Exhibit Overview

Ruby Hurley was the Southeastern Regional Director of the National Association for the Advancement of Colored People (NAACP).  The NAACP had a prevalent role in the mobilization of Black people during the Civil Rights Movement. Ruby Hurley was born November 7, 1909 to Alice and Edward Ruffin in Washington, D.C. Hurley was raised and engaged with members of the Black middle class giving her the opportunity to affiliate with influential Christian churches and further her education to receive a law degree during a time when Black women were limited to the domestic sphere or discouraged from receiving higher education. Given Hurley’s educational and social background, she had many opportunities and gain influence within her community in which she could have used her womanist moral agency in solidarity with any organization or form her own. However, thinking of the bigger picture Hurley decided to used her womanist moral agency to advocate for Human Rights in accordance with the NAACP to broaden her agency. The choice to join the NAACP instead of working on her own shows that Hurley was critical and conscious of her agency as a black woman.

This digital exhibit highlights Ruby Hurley’s womanist moral agency during her tenure as the Southeastern Regional Director of the NAACP. While Hurley’s womanist moral agency spans before being appointed to this profound leadership role, this exhibit focuses specifically on her activism as the Southeastern Regional Director of the NAACP. While holding this position Hurley was as a prevalent Black woman civil rights leader despite being marginalized within and outside of the NAACP. The womanist moral agency is defined as engagement with social discourses that marginalize Black women in which a moral agent resists various forms of oppression that endanger the Black woman’s identity, talents and potentialities and fights to change the circumstances that hinder the Black community, such as inequality, sexism and racism. This allows the agent to position themselves in a way that allows them to make strides for not only themselves but for their entire community by working to accomplish liberation and justice for all.

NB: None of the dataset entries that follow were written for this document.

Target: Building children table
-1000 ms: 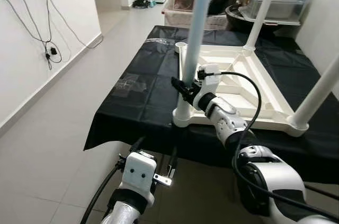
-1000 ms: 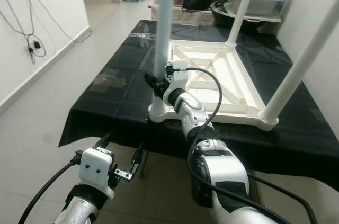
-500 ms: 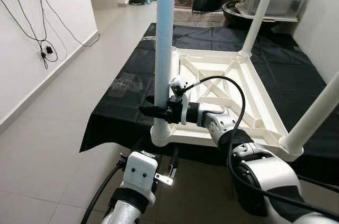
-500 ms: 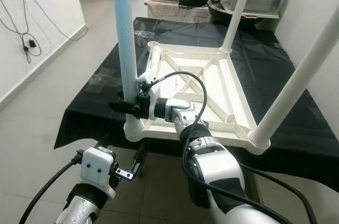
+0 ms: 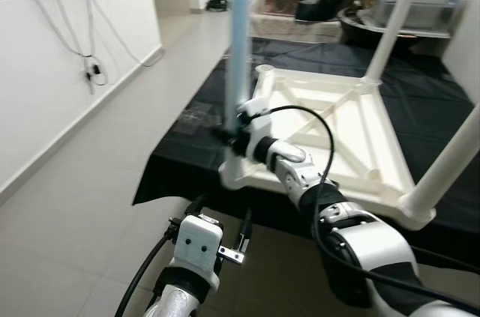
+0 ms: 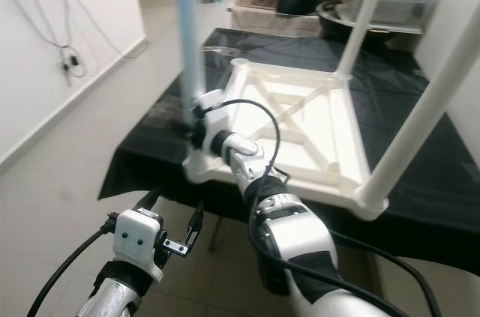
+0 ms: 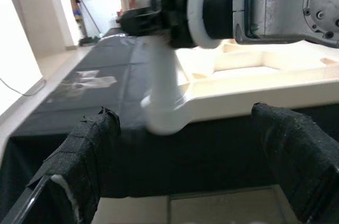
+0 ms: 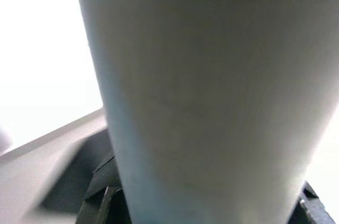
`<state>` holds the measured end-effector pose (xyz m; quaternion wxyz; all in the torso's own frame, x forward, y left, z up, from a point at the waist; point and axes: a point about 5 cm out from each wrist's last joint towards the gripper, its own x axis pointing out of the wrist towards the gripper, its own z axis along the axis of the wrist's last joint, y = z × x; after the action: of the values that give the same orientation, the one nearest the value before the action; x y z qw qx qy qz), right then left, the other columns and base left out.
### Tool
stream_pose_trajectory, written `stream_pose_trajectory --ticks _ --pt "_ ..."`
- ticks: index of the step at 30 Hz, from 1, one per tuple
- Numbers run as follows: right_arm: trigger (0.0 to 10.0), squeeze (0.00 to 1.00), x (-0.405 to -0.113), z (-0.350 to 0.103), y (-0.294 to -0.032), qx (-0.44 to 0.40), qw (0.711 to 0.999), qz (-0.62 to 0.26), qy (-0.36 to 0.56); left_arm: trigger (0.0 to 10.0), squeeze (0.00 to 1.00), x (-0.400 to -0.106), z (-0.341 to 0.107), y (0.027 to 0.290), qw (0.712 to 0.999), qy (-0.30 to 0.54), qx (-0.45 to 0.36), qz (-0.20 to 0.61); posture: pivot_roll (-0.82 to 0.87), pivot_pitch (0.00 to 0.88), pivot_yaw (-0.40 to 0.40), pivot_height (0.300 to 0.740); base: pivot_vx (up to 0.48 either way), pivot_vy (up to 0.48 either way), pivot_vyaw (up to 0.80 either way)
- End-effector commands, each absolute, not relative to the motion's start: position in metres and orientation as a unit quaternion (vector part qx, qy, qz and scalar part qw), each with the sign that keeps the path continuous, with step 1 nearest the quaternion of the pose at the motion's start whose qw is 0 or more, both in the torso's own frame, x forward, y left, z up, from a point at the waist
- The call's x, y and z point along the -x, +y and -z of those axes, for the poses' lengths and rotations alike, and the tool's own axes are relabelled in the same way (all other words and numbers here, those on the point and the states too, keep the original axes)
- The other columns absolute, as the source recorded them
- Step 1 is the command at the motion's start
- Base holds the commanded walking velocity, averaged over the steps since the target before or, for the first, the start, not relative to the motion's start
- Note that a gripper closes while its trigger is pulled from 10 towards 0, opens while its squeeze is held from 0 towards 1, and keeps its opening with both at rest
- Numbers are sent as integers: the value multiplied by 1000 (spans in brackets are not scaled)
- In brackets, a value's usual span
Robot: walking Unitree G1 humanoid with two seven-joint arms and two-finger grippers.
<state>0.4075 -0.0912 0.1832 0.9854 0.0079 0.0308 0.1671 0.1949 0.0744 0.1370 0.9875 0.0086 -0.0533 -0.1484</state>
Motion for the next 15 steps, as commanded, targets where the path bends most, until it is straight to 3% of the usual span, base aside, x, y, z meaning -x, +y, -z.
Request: stream_pose_trajectory --ticks 1,3,4,5,10,11,12,13,14,15 --pt "0 0 -408 -167 -122 3 994 -72 84 10000 0 -193 -133 71 987 -46 -4 152 120 18 -42 740 0 0 0" --pt "0 0 -406 -161 -150 -24 994 66 84 10000 0 -193 -133 72 987 -45 -4 153 120 18 -39 740 0 0 0" --pt "0 0 -406 -161 -150 -24 994 66 84 10000 0 -193 -133 72 987 -45 -4 153 120 18 -39 740 0 0 0" --pt "0 0 -402 -157 -161 -40 985 146 80 10000 0 -194 -133 72 987 -45 -5 153 118 15 -37 740 0 0 0" --pt "0 0 -397 -149 -153 -83 972 200 88 10000 0 -194 -133 72 987 -45 -6 154 119 12 -38 740 0 0 0" --pt "1843 0 -395 -145 -140 -105 971 190 96 10000 0 -194 -132 72 987 -45 -7 155 118 8 -40 740 0 0 0" --pt "1843 0 -394 -143 -132 -118 971 180 101 10000 0 -194 -132 71 987 -45 -7 155 118 8 -40 740 0 0 0" --pt "10000 0 -394 -144 -123 -116 975 159 99 10000 0 -194 -132 71 987 -45 -7 155 118 8 -40 740 0 0 0" --pt "10000 475 -395 -145 -117 -118 978 141 96 10000 0 -194 -132 71 987 -45 -6 155 119 10 -40 740 0 0 0" --pt "10000 475 -395 -145 -117 -118 978 141 96 10000 0 -194 -132 71 987 -45 -6 155 119 10 -40 740 0 0 0"
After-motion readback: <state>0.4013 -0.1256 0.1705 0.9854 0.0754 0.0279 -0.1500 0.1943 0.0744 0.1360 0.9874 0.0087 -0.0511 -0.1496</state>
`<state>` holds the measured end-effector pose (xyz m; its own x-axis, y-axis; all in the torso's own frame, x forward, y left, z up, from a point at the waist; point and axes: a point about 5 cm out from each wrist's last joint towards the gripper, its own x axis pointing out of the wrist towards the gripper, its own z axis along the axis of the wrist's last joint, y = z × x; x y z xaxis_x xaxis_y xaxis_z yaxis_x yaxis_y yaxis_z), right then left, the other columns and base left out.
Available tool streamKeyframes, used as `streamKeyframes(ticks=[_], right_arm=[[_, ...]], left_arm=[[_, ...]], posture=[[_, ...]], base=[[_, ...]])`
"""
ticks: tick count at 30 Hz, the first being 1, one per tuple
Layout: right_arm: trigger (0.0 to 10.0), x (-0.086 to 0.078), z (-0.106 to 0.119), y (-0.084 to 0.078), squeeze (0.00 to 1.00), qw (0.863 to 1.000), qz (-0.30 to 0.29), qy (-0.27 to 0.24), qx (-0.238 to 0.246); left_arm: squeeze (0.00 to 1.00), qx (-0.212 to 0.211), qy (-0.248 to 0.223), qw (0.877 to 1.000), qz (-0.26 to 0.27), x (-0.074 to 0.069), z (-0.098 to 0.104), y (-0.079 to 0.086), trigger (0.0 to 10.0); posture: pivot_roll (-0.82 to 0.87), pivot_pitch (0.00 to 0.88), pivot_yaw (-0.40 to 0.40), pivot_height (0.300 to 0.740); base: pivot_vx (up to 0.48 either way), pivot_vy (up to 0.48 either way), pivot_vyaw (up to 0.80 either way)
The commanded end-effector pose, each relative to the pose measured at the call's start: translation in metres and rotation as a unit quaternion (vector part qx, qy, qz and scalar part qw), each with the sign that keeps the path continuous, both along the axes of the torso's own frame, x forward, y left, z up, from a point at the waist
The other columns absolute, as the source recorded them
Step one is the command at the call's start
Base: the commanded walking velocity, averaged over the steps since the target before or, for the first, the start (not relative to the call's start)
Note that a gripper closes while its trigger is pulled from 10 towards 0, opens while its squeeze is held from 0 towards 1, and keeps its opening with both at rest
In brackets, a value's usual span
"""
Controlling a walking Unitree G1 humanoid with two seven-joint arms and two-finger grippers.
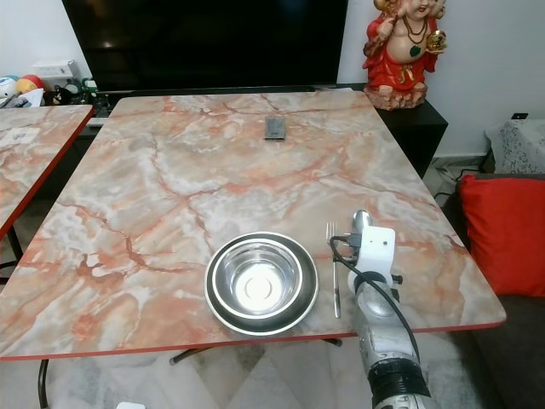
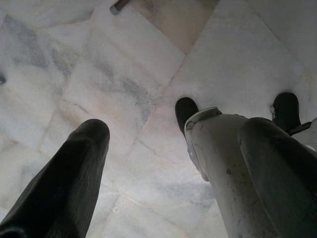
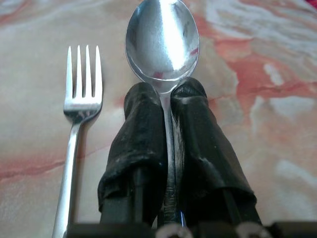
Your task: Setting the table
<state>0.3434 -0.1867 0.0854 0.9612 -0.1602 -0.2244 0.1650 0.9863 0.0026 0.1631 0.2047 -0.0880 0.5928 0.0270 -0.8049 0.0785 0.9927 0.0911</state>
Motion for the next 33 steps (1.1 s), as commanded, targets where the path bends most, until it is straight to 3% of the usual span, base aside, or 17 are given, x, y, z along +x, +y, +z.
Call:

To construct this exhibit, we used context analysis to analyze archival materials to establish a correlation between Ruby Hurley’s womanist moral agency and our Introduction to Christian Ethics: Archival Research and Black Women in U.S. Civil Rights course readings especially Katie G. Cannon's "Hitting a Straight Lick with a Crooked Stick: The Womanist Dilemma in Development of a Black Liberation Ethic." This article explains the racial identity, gender differences and respectability politics conflicts that Black women face while working in a racially segregated society and in male dominant organizations. These readings cover topics of agency, narratives of experiences, ethics such as Black liberation ethics, activism, Black feminist thought, and numerous systems of oppression. This text provided a working definition for womanist moral agency, as mentioned above, in which Cannon defines the statement “hitting a straight lick with a crooked stick” as the dilemma that Black women find themselves in when accounting for their intersectionality, as a Black woman, in a race and male dominated society that shows prejudice against their race and gender. This causes a Black women to negate certain parts of her identity in order to be viewed as credible.

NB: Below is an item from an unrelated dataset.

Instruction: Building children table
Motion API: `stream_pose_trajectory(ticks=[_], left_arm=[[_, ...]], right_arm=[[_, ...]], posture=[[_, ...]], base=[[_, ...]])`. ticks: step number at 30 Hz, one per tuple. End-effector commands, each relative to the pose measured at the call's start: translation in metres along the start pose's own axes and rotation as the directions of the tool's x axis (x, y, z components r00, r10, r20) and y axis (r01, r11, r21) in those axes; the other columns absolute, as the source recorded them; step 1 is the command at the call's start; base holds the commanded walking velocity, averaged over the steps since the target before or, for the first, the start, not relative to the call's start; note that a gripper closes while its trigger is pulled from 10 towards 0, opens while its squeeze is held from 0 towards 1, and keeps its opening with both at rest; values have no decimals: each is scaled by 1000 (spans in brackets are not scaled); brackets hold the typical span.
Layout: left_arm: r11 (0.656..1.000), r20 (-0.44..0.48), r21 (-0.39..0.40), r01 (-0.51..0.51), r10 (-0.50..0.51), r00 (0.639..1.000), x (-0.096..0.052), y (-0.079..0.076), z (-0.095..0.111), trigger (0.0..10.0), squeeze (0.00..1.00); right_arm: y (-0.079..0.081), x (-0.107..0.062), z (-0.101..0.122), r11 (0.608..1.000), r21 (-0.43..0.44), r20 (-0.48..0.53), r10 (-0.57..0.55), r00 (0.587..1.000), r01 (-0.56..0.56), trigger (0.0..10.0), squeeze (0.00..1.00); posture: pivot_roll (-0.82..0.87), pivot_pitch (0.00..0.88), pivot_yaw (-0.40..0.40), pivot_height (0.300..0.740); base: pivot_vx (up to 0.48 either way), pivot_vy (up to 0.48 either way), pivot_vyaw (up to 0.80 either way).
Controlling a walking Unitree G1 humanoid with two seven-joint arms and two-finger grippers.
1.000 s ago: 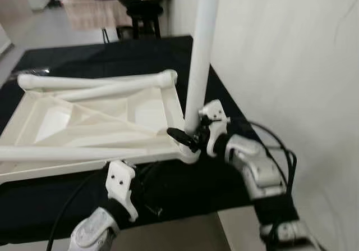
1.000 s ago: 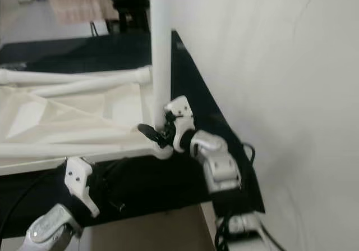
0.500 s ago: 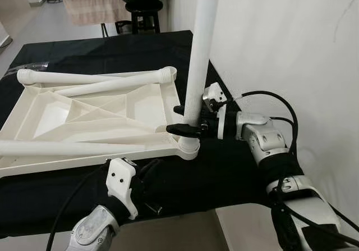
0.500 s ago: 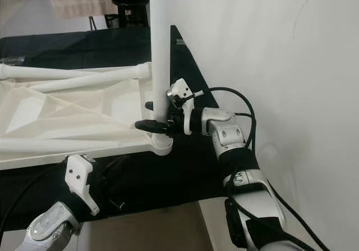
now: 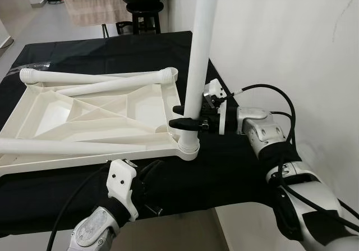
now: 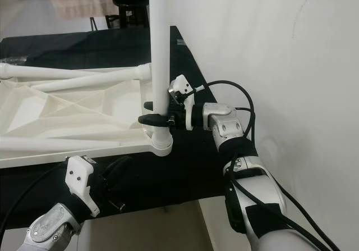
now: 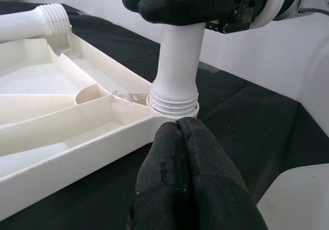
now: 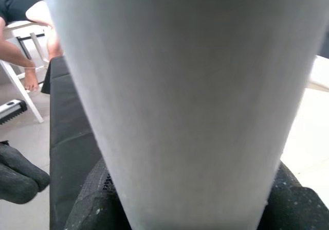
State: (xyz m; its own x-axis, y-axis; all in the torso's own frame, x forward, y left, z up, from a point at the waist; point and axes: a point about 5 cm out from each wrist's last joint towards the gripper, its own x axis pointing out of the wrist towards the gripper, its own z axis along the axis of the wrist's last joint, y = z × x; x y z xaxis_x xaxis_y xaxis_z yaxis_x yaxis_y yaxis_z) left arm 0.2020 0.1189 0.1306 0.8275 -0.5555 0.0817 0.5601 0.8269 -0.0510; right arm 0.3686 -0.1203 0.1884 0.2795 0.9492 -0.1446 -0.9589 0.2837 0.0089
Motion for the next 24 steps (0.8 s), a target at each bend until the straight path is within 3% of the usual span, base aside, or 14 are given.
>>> stream_pose_trajectory(ticks=[1, 2, 3, 4, 7, 8, 9, 10, 12, 13, 21, 22, 23, 24], left_arm=[[1000, -11, -3, 4, -4, 1000, -1, -3, 0, 10000, 0], [1000, -11, -2, 5, -5, 1000, -2, -2, 0, 10000, 0], [1000, -11, -2, 5, -5, 1000, -2, -2, 0, 10000, 0], [1000, -11, -1, 4, -4, 1000, -2, -2, 0, 10000, 0], [1000, -12, -1, 4, -4, 1000, -3, -1, 0, 10000, 0], [1000, -11, 0, 4, -4, 1000, -3, 0, 1, 10000, 0], [1000, -11, 0, 4, -4, 1000, -3, 0, 1, 10000, 0], [1000, -12, 0, 8, -8, 1000, -2, 1, 1, 10000, 0], [1000, -13, -4, 10, -10, 1000, -2, 2, 2, 10000, 0], [1000, -10, -12, 11, -11, 1000, -2, 2, 3, 10000, 0], [1000, 5, -14, -13, 13, 1000, -1, 2, 7, 10000, 0], [1000, 5, -12, -11, 11, 1000, 0, 2, 8, 10000, 0], [1000, 5, -12, -11, 11, 1000, 0, 2, 8, 10000, 0], [1000, 2, -11, -3, 3, 1000, 0, 2, 8, 10000, 0]], right_arm=[[-3, -9, -6, 998, 12, -1, -66, 998, 66, 0, 0], [-3, -13, -16, 976, 24, -21, -214, 977, 215, 0, 0], [-3, -13, -16, 976, 24, -21, -214, 977, 215, 0, 0], [-2, -16, -23, 946, 32, -38, -321, 946, 322, 0, 0], [0, -18, -27, 922, 38, -49, -384, 922, 386, 0, 0], [7, -9, -37, 793, 133, -37, -596, 802, 595, 0, 0], [7, -9, -37, 793, 133, -37, -596, 802, 595, 0, 0], [25, 2, -47, 733, 145, -43, -666, 745, 664, 0, 0], [40, 16, -43, 735, 93, -5, -674, 739, 672, 0, 0], [39, 18, -43, 757, 64, -12, -651, 759, 650, 0, 0], [38, 24, -43, 803, 78, -18, -592, 806, 591, 0, 0], [39, 25, -37, 820, 65, 10, -570, 822, 568, 8824, 0], [39, 25, -37, 820, 65, 10, -570, 822, 568, 8824, 0], [38, 25, -24, 862, 50, 61, -506, 860, 504, 10000, 1000]], posture=[[29, 51, -61, 740], [21, 47, -68, 740], [21, 47, -68, 740], [20, 47, -67, 740], [20, 47, -67, 740], [5, 51, -55, 740], [5, 51, -55, 740], [9, 58, -43, 740], [-6, 47, -33, 740], [-13, 48, -30, 740], [11, 49, -41, 740], [8, 50, -37, 740], [8, 50, -37, 740], [5, 51, -34, 740]], base=[[0, 0, 0], [0, 0, 0], [0, 0, 0], [0, 0, 0], [0, 0, 0], [0, 0, 0], [0, 0, 0], [0, 0, 0], [0, 0, 0], [0, 0, 0], [0, 0, 0], [0, 0, 0], [0, 0, 0], [0, 0, 0]])
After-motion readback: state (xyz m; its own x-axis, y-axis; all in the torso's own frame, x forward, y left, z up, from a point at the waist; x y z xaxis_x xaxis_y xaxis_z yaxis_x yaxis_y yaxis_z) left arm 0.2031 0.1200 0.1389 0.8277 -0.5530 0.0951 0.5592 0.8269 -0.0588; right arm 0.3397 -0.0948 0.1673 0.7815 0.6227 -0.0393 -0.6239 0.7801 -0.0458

Ruby Hurley started her womanist moral agency nationally within the NAACP as early as 1943 as the National Youth Council Director in New York. In 1951, Hurley was named the Southeastern Regional Director of the NAACP. While in this leadership position, Hurley advocated for civil rights, increased the membership of the NAACP, gave speeches on race issues, and investigated racial incidents (e.g. murders and beatings of African-Americans in racially intense communities of the South) in which she continued until her retirement in 1978. Hurley’s status as the Southeastern Regional Director displays her womanist moral agency by situating her in a way that allowed her to accomplish the work she deemed necessary for the liberation of the Black community. This gave her the power and authority to make decisions in a racially segregated society and in a Black male dominated organization that very few women had.

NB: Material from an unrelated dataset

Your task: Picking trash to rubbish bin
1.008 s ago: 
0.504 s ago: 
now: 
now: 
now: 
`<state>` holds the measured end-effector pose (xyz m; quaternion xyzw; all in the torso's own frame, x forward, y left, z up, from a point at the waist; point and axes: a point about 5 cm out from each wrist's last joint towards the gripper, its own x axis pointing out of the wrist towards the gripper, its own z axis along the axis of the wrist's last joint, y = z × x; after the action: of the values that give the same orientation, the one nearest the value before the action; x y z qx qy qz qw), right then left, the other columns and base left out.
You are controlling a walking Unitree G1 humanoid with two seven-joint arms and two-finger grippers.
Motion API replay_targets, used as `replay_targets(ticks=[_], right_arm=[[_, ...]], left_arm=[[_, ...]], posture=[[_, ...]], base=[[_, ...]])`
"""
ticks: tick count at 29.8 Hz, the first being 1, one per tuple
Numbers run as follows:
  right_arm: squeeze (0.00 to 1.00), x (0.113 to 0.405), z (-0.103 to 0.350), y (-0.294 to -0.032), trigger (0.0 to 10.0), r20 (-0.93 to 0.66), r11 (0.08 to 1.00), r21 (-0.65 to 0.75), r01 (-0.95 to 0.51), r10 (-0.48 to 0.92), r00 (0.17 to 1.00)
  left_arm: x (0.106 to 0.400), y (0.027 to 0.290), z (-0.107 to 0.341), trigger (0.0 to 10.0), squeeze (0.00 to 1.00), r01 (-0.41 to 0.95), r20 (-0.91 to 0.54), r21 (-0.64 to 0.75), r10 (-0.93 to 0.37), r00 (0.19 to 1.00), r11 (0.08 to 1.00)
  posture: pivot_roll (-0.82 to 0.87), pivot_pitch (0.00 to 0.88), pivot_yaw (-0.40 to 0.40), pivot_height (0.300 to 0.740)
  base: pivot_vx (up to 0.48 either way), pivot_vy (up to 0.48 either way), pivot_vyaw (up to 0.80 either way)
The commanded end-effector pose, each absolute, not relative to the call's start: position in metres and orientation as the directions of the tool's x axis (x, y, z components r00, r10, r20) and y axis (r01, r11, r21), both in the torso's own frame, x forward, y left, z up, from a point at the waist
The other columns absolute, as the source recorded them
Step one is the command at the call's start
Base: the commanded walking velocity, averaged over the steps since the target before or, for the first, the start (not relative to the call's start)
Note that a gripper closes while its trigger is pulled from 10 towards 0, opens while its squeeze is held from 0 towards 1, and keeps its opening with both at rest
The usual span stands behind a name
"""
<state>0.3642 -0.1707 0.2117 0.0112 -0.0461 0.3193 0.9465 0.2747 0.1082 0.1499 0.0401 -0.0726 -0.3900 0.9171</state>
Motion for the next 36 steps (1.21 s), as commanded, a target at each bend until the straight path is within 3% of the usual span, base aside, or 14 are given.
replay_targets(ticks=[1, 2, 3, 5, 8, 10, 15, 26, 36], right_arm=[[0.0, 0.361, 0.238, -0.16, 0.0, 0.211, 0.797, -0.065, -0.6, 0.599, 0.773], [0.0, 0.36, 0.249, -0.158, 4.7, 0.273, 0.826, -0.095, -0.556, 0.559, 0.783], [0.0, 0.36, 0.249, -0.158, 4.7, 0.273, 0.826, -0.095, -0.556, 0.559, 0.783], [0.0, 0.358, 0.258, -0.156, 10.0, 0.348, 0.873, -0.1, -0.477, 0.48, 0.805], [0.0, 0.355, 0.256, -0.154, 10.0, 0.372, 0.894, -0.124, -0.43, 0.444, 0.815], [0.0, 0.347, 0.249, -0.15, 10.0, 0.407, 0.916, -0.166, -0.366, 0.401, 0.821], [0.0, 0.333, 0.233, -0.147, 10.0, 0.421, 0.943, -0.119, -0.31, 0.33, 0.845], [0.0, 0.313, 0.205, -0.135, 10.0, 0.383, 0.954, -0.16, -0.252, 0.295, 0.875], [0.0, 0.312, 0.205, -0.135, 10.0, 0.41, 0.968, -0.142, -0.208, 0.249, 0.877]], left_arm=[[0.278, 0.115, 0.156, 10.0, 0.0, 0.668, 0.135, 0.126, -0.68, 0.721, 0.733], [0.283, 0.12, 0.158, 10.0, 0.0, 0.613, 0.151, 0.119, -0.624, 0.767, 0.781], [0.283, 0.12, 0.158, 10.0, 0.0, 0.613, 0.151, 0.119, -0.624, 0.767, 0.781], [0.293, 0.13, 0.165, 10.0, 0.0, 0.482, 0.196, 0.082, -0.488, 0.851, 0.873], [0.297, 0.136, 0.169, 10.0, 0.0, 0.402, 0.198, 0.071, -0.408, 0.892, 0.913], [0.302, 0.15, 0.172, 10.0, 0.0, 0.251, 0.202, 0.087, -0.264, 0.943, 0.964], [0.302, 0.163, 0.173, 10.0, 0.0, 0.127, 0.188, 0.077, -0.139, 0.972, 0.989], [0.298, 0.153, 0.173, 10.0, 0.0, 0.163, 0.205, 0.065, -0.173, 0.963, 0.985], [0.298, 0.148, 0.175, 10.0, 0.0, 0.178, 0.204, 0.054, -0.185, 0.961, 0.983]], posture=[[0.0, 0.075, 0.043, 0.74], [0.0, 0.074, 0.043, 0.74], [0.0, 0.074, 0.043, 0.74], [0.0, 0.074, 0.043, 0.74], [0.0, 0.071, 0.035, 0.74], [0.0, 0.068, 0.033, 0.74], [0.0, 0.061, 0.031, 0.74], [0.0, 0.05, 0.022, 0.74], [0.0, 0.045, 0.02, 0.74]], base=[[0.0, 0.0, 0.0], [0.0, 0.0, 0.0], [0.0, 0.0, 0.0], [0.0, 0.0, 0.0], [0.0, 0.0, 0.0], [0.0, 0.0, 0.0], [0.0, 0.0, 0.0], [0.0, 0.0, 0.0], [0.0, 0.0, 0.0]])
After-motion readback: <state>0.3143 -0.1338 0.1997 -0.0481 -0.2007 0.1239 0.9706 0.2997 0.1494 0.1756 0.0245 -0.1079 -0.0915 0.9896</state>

Furthermore, although Hurley had challenges due to being black and a woman, Hurley's agency and commitment to social justice motivated her to keep the operations of the NAACP running smoothly despite not receiving proper acknowledgement. Her work and eagerness to help Black people display her unwavering commitment to her community. She has set high standards for those coming after her; because of her works she was named the “Most Militant Negro Woman in the South” and others viewed her as the Queen of the Civil Rights Movement. Hurley was a Black intellectual who did not take no for an answer when faced with adversity. Hurley worked diligently and achieved a great deal of strives for the liberation of the Black community without receiving the recognition that was given to her Black male counterparts such as, Martin Luther King and many others. Hurley’s womanist moral agency allowed her to remain determined and committed toward making strides for social justice despite not receiving said recognition. This goes to show that she didn’t use her womanist moral agency for her own selfish gain or for the famous and celebrity of being a Civil Rights leader but for the betterment of the entire Black community.  Despite male privilege Hurley continued to wear her title with grace while she fought until her retirement to better the condition of the Black community while using the benefits and resources of the NAACP and abiding by respectability politics. This beautiful luminous Black woman shaped the lives of many Blacks and non-Blacks through her work and leadership.